# TASK ITEM:
Only the lines that include "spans" should be copied from the data below.

[Data excerpts]
%%
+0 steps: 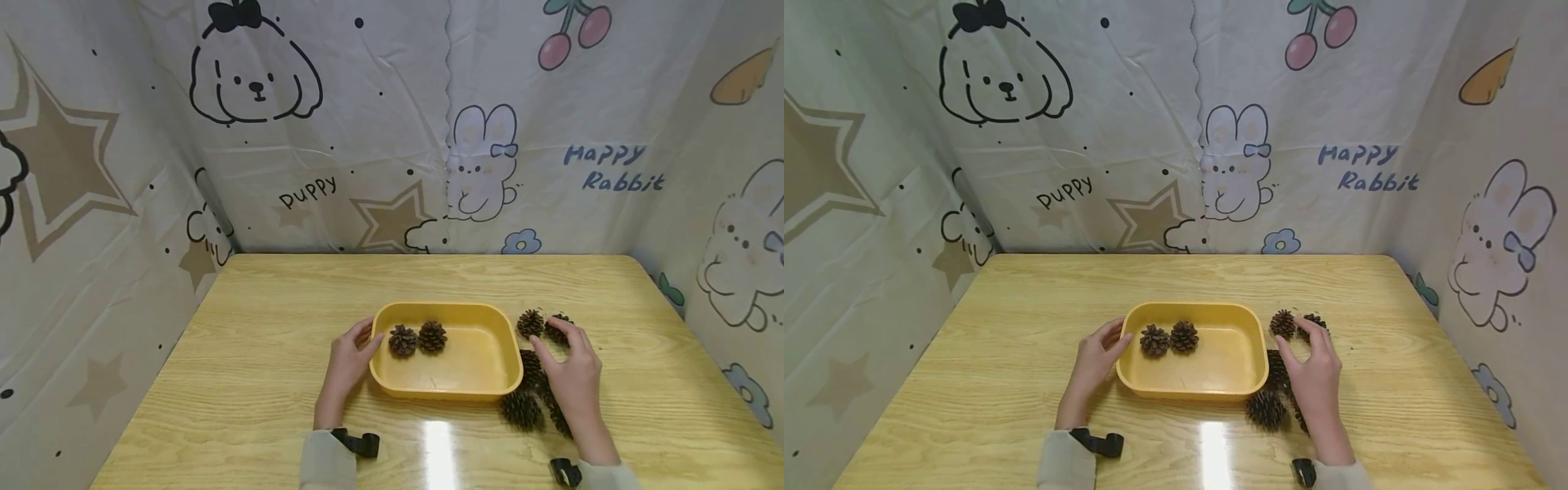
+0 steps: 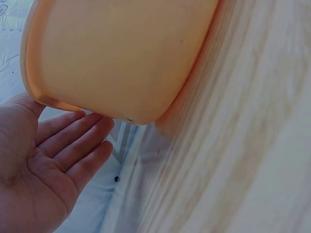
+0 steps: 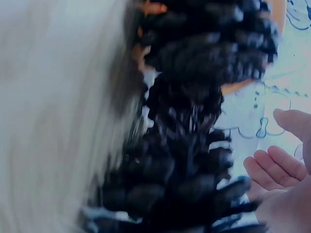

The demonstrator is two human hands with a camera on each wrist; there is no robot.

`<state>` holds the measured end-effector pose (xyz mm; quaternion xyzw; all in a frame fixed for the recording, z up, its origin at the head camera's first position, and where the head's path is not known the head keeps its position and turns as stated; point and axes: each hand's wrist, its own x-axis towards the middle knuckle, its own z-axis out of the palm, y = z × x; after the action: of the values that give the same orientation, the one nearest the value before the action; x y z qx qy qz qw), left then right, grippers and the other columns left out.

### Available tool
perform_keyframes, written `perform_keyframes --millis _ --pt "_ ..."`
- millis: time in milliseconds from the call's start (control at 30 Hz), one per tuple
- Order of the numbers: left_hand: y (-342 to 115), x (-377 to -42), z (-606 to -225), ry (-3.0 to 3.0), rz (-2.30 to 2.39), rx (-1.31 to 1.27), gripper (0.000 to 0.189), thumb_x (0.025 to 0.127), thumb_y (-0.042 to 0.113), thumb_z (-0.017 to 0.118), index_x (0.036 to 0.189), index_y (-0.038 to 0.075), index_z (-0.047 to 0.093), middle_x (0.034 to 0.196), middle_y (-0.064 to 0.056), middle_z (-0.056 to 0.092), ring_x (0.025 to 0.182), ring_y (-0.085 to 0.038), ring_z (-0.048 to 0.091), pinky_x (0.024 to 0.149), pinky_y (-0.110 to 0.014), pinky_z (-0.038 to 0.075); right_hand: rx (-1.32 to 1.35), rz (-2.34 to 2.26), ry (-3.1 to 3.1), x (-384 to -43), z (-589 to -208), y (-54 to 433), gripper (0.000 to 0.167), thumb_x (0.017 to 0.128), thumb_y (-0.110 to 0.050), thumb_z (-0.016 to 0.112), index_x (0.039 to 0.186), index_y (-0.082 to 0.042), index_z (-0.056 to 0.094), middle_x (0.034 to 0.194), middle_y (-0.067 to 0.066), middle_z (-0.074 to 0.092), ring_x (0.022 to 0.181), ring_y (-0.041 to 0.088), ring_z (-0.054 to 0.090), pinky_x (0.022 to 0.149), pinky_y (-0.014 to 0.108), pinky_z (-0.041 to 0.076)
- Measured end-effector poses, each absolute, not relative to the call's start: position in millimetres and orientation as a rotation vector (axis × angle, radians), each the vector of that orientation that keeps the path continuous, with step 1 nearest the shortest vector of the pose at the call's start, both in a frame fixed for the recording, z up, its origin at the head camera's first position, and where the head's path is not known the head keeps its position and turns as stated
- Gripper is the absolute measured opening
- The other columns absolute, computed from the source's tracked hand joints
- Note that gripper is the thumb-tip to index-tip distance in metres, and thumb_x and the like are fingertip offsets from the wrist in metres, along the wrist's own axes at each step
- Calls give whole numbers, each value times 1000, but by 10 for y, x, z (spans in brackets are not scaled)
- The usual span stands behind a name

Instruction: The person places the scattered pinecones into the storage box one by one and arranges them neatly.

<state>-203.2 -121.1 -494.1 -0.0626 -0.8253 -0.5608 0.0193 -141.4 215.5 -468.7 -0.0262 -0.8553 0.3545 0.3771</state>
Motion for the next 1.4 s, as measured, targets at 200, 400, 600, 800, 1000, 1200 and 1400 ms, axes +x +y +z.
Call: perform_keyframes --millis 200,400,600,800,1000,1200,1400 --pt "-1215 -2043 -4953 -2567 -1742 -190 47 95 24 65 137 4 56 136 -19 60 126 -35 58 107 -41 53 -129 873 -2204 -1419 -4682 2291 45 76 0 81 117 6 63 116 28 64 107 46 60 93 50 53" --pt "-1216 -2045 -4960 -2576 -1724 -190 47 95 25 65 137 4 56 137 -19 60 126 -35 58 106 -41 53 -222 921 -2295 -1429 -4675 2430 48 81 -5 78 124 6 60 122 29 60 115 48 55 95 65 48" --pt "-1212 -2041 -4943 -2572 -1716 -190 47 95 24 66 136 4 57 135 -18 61 125 -35 59 106 -41 54 -412 1080 -2456 -1475 -4669 2589 59 90 -22 72 137 4 49 138 28 50 131 48 44 108 63 42" --pt "-1213 -2050 -4938 -2568 -1705 -201 47 95 24 65 136 3 57 135 -19 61 125 -35 59 105 -40 54 -545 1186 -2567 -1542 -4716 2737 71 94 -33 67 146 4 37 148 29 41 139 47 36 113 62 37" --pt "-1213 -2045 -4928 -2560 -1714 -192 47 94 23 67 136 4 57 135 -18 61 124 -34 60 105 -39 54 -645 1279 -2667 -1617 -4776 2846 83 94 -43 63 151 5 26 153 31 32 140 48 31 113 64 35" --pt "-1213 -2028 -4917 -2564 -1728 -186 46 94 21 66 136 4 57 134 -18 62 124 -34 60 105 -40 54 -635 1252 -2775 -1686 -4835 2889 88 94 -45 62 151 8 22 150 36 31 137 51 32 112 64 36" --pt "-1208 -2018 -4917 -2566 -1734 -185 46 94 21 66 137 4 56 134 -18 62 124 -34 60 106 -42 54 -626 1248 -2815 -1732 -4873 2884 85 95 -42 61 150 10 22 150 38 29 136 53 31 111 65 37"
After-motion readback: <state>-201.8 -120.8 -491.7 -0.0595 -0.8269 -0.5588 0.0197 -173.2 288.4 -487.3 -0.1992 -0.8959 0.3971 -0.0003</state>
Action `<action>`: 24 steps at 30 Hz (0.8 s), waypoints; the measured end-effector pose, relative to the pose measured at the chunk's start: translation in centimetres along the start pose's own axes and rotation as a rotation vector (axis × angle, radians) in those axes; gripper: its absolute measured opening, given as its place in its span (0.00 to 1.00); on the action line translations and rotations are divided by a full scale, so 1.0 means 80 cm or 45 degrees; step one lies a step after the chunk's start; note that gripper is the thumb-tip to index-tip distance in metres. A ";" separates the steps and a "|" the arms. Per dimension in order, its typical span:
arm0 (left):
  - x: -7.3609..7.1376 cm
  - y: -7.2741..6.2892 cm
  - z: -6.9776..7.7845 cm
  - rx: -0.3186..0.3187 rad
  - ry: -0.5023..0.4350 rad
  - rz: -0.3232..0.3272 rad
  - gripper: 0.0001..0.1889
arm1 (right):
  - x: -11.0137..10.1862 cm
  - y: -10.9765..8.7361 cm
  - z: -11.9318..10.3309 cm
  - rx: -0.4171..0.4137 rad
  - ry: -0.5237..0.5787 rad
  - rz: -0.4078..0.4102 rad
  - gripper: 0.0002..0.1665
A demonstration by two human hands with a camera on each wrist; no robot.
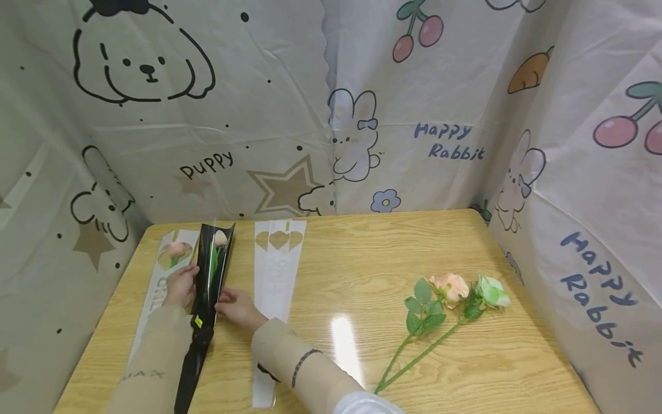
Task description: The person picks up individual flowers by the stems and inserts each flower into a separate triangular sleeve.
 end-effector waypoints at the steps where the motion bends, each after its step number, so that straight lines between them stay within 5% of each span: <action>1: -0.002 0.017 -0.010 0.047 -0.055 -0.030 0.18 | 0.001 0.001 0.001 -0.006 -0.003 -0.016 0.28; 4: -0.003 0.028 -0.015 0.103 -0.060 -0.047 0.16 | 0.005 0.004 0.007 0.003 -0.013 -0.057 0.30; 12: 0.003 -0.021 0.016 0.222 0.351 0.087 0.18 | 0.011 0.006 0.014 0.040 0.016 -0.170 0.31; 24: 0.002 -0.033 0.029 0.476 0.670 0.286 0.20 | 0.019 0.003 0.011 0.041 -0.043 -0.345 0.35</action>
Point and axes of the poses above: each hand's wrist, its own y-axis towards the middle knuckle, its own x-axis out of the palm, z = x × y, the point moved 5 cm from there along y, towards the middle knuckle, and after that the axes turned 5 degrees about -x, right-handed, at the moved point
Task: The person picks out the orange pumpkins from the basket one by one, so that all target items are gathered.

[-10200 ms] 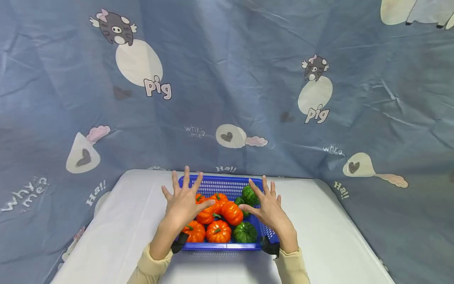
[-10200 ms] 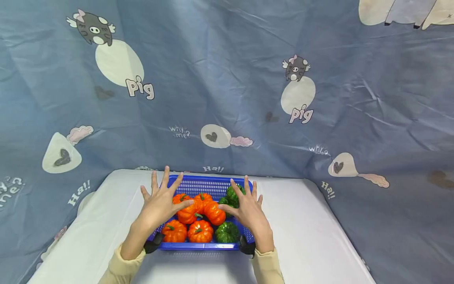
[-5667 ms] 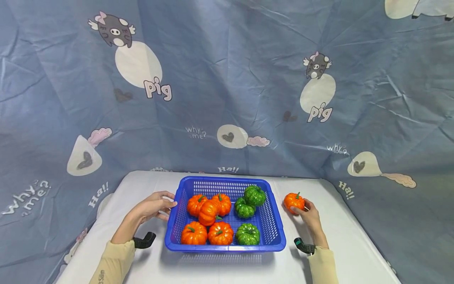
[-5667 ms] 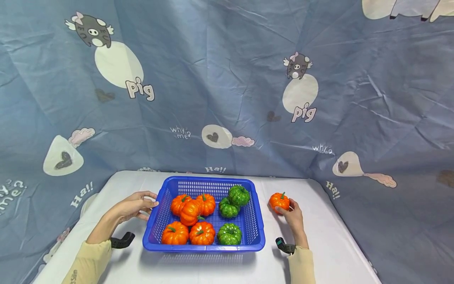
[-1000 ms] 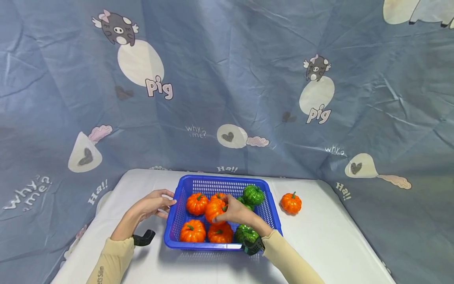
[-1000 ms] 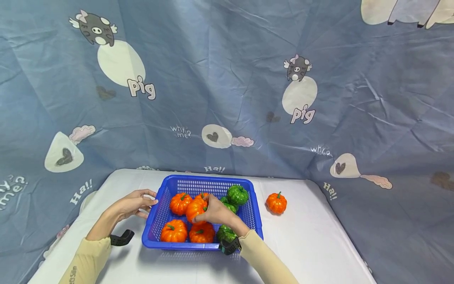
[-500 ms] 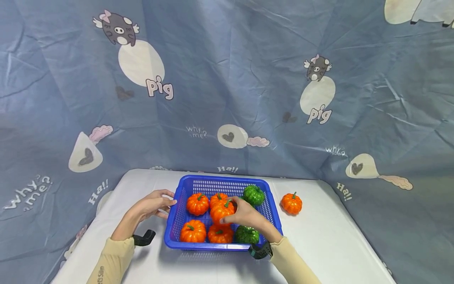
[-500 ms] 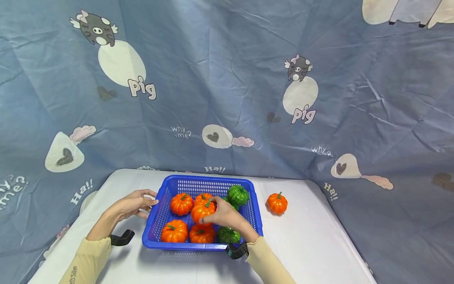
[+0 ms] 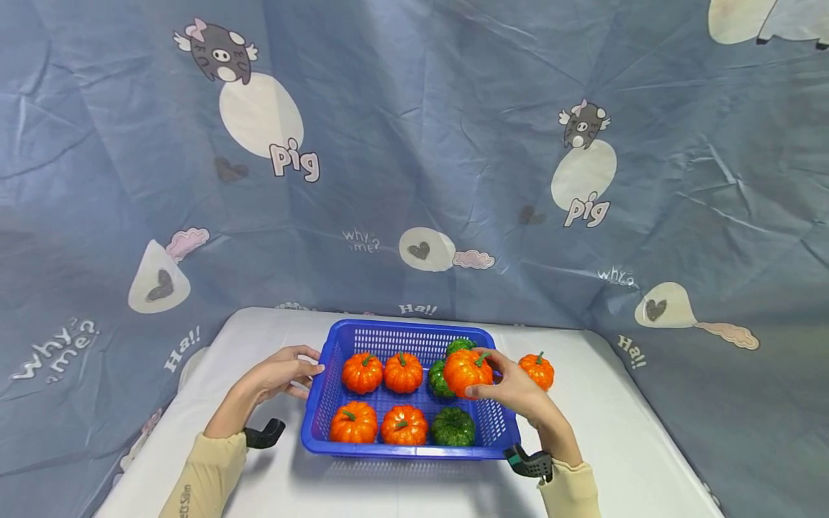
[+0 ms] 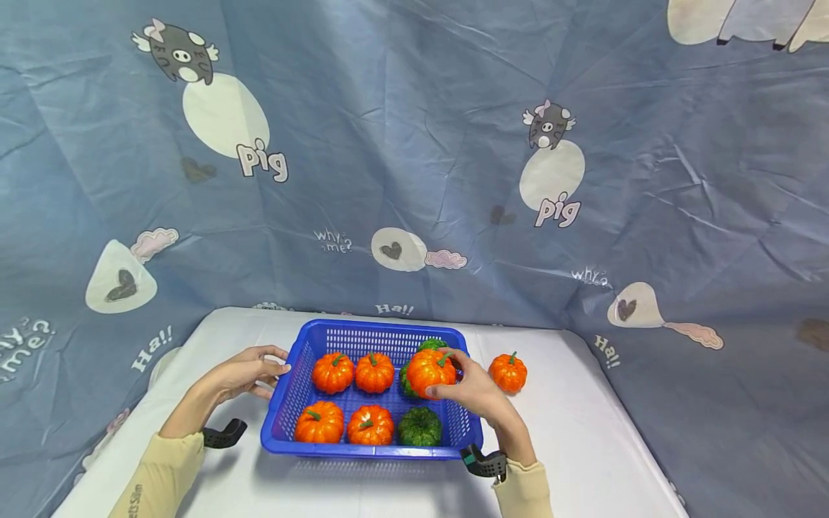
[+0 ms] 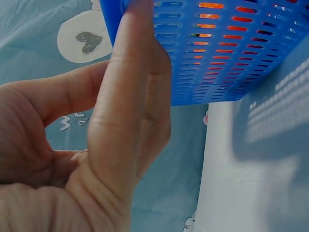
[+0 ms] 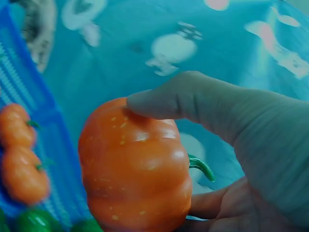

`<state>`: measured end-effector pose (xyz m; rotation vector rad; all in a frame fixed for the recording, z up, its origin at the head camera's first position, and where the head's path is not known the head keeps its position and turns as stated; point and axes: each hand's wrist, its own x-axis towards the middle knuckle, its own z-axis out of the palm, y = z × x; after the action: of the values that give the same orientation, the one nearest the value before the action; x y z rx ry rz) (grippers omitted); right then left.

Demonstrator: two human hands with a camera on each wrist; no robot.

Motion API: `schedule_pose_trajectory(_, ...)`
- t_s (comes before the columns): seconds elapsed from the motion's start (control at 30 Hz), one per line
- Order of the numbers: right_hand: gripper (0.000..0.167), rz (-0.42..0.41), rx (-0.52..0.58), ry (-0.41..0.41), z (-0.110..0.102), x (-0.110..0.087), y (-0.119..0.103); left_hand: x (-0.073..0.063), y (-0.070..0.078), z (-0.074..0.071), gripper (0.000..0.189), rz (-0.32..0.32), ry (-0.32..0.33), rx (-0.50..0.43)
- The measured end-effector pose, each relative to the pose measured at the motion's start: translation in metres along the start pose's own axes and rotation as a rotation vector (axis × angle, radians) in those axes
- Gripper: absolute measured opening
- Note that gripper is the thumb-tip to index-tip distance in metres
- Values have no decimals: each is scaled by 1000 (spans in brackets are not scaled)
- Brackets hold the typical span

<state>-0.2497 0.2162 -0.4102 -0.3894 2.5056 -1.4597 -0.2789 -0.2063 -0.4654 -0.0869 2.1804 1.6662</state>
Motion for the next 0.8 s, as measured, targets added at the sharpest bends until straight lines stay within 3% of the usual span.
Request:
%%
# ANSWER BELOW:
- Calls give whole numbers, each value times 1000, but by 10 for y, x, z (spans in brackets are not scaled)
- Values have no decimals: each is scaled by 1000 (spans in brackets are not scaled)

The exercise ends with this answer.